While plaintiff’s deposition testimony may prove to be harmful to his discriminatory
failure-to-promote claims, it is not fatal to them, as a plaintiff’s subjective beliefs are not an
element of a prima facie case of disparate treatment. Plaintiff claims that he was passed over for
at least one promotion, and that a native-born candidate, who was less qualified than he, was
awarded the position. Plaintiff also claims that the District’s administration was aware of
coworker harassment against him including comments degrading his national origin, and that the
District ultimately retaliated against him for lodging a complaint about coworker harassment by
failing to discipline his harassers, subjecting him to surveillance, denying a Worker’s
Compensation claim and continuing to employ a coworker who had explicitly threatened to kill
the plaintiff.
Plaintiff’s allegations and testimony to this effect, if believed, could form a basis to
conclude that he was subjected to retaliation.

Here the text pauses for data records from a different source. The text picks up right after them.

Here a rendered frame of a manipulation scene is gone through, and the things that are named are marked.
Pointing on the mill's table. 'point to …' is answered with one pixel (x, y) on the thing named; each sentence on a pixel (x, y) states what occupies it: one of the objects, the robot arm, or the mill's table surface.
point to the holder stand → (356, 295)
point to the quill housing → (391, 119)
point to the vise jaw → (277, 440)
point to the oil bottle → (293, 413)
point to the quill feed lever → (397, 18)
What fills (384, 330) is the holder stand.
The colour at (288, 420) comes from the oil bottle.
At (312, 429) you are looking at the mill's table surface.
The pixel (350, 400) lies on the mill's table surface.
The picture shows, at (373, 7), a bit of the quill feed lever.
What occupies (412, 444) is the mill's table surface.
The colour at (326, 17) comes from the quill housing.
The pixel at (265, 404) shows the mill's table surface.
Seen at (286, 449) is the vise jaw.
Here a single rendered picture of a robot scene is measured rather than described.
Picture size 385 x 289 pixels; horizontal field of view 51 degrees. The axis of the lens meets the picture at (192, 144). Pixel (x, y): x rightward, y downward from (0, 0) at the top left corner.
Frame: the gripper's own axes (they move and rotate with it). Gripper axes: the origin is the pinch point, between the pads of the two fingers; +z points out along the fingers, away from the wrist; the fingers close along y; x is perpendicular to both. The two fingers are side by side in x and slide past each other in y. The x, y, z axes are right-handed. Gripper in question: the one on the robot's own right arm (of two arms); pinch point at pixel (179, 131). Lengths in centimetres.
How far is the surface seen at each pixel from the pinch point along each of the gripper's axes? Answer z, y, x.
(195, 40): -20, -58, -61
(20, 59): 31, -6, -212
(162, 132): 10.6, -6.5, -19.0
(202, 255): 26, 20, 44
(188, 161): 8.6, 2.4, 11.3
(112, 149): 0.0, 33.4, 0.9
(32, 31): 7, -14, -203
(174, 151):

Indeed, the Equal Employment Opportunity
Commission clearly did not view plaintiff’s claims as wholly lacking evidentiary support, and at
the conclusion of its investigation affirmatively found that there was “reasonable cause . . . to
believe that Plaintiff was not promoted because of his national origin [and] was subjected to
retaliatory actions, in violation of Title VII…” (Dkt. #34-4, Exh. C at 3). Such a finding
undercuts defendant’s contention that the complaint is so frivolous as to warrant dismissal and
the imposition of sanctions.
Therefore, at this early stage, it cannot be said that there is any “clear evidence” that they
are implausible, frivolous unsupportable, or improper. See generally Fed. R. Civ. Proc. 11(b).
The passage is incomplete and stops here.